John Philpot holds some of his puzzle collection

John Philpot with some of his puzzle collection. (ABC South West Victoria: Sian Johnson)

“You can sit down for 10 minutes to do a jigsaw puzzle,” he said.

“Of course, when you get really addicted, the jigsaw puzzle becomes the thing you do most of all.”

Retailers rush to meet ‘unprecedented’ demand

Jackson Heenan, stock controller at Mind Games Melbourne and online game retailer Gumnut.io, said jigsaw puzzles had been flying off the shelves for weeks.

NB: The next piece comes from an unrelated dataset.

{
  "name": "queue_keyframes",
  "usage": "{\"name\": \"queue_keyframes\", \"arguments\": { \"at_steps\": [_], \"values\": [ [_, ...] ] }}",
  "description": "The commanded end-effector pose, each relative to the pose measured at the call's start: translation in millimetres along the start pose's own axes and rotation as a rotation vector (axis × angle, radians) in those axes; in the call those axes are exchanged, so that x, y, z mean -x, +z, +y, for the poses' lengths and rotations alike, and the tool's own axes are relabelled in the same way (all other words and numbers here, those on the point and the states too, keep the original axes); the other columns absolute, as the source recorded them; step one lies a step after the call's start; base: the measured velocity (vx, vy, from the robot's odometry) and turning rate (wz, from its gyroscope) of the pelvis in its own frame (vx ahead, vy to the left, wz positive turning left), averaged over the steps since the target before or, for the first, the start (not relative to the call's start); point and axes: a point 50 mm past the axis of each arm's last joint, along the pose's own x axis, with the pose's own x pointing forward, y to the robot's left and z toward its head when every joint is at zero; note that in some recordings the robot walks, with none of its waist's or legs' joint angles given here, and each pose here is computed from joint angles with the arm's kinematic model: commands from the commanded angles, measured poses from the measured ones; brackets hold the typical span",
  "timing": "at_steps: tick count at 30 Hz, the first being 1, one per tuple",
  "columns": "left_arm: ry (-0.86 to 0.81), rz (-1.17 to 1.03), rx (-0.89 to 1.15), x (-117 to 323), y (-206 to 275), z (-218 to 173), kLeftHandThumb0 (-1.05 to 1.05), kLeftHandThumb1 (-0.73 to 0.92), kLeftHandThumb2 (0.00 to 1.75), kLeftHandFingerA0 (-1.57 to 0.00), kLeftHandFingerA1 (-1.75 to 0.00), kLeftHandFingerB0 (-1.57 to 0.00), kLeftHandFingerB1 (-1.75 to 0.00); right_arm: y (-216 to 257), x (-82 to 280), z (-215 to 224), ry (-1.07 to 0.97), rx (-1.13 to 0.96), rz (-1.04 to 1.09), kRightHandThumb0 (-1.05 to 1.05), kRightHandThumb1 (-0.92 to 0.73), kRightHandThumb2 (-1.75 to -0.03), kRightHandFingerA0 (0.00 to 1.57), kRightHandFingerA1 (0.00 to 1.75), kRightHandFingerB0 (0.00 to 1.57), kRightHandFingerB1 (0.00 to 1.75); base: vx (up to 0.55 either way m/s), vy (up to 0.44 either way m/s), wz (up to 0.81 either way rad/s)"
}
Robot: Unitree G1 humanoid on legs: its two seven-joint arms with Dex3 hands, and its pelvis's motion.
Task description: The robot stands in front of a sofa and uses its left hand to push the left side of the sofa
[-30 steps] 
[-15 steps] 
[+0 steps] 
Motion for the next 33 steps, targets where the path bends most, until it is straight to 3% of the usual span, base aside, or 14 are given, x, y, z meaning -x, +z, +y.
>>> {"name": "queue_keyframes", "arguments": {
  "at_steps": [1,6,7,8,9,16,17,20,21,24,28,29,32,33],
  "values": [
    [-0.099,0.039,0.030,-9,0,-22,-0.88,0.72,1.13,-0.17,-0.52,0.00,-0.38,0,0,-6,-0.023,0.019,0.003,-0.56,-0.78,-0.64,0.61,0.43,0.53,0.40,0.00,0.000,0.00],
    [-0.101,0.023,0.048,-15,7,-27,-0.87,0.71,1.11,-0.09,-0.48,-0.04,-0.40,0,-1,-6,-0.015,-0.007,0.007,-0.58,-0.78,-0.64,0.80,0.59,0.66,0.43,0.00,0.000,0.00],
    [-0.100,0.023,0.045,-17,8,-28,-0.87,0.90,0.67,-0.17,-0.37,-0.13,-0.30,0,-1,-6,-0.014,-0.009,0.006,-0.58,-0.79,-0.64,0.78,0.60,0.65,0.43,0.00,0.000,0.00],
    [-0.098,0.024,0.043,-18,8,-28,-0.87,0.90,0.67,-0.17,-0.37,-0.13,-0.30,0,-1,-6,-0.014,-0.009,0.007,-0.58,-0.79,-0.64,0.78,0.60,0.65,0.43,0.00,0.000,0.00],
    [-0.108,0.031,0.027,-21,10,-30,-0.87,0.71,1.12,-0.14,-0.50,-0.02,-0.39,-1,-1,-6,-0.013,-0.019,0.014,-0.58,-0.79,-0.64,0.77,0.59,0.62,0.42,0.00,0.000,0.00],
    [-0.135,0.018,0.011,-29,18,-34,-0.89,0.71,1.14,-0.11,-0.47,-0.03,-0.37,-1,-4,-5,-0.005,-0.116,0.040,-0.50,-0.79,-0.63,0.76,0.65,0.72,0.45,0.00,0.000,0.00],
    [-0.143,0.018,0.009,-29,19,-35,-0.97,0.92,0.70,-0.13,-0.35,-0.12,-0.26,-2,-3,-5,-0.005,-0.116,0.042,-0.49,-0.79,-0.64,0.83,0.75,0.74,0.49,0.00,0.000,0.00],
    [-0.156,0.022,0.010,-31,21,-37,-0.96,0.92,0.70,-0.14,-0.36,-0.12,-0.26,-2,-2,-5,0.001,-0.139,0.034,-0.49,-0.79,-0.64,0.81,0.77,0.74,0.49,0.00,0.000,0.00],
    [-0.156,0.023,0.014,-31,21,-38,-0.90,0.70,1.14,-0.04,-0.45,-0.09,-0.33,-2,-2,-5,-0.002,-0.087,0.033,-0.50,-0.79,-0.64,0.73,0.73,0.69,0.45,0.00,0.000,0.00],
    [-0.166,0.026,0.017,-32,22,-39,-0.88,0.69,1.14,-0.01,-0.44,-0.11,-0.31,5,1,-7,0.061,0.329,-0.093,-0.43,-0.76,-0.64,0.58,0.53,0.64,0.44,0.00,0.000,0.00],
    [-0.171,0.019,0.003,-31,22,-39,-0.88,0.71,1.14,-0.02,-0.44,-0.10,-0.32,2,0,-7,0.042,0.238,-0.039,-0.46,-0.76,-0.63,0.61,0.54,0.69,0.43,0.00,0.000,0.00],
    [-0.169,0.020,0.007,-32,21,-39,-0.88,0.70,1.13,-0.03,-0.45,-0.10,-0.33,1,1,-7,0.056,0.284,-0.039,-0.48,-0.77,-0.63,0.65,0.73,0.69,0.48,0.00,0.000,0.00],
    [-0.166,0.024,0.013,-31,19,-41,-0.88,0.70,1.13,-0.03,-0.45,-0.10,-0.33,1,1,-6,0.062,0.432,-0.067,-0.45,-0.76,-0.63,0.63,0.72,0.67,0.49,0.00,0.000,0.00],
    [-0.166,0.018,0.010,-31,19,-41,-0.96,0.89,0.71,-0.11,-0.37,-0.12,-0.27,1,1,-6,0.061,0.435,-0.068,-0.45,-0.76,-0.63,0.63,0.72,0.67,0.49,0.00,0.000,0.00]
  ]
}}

“I think, for the most part, the customers beat the Prime Minister to it,” he said.

“We’ve been selling huge numbers of them in the last two weeks.

“People are realising they’re going to need to stay home for a while and need something to keep them busy.”

Even an 18,000-piece Sistine Chapel jigsaw puzzle, which retails for about $350 and had been sitting in the shop for two years, sold in the past fortnight.

Although the number of in-store customers had declined, Heenan said online sales had exploded.

“We’re just pushing out so many parcels every day, and they’re mostly jigsaws.”

“It’s definitely of an unprecedented time.”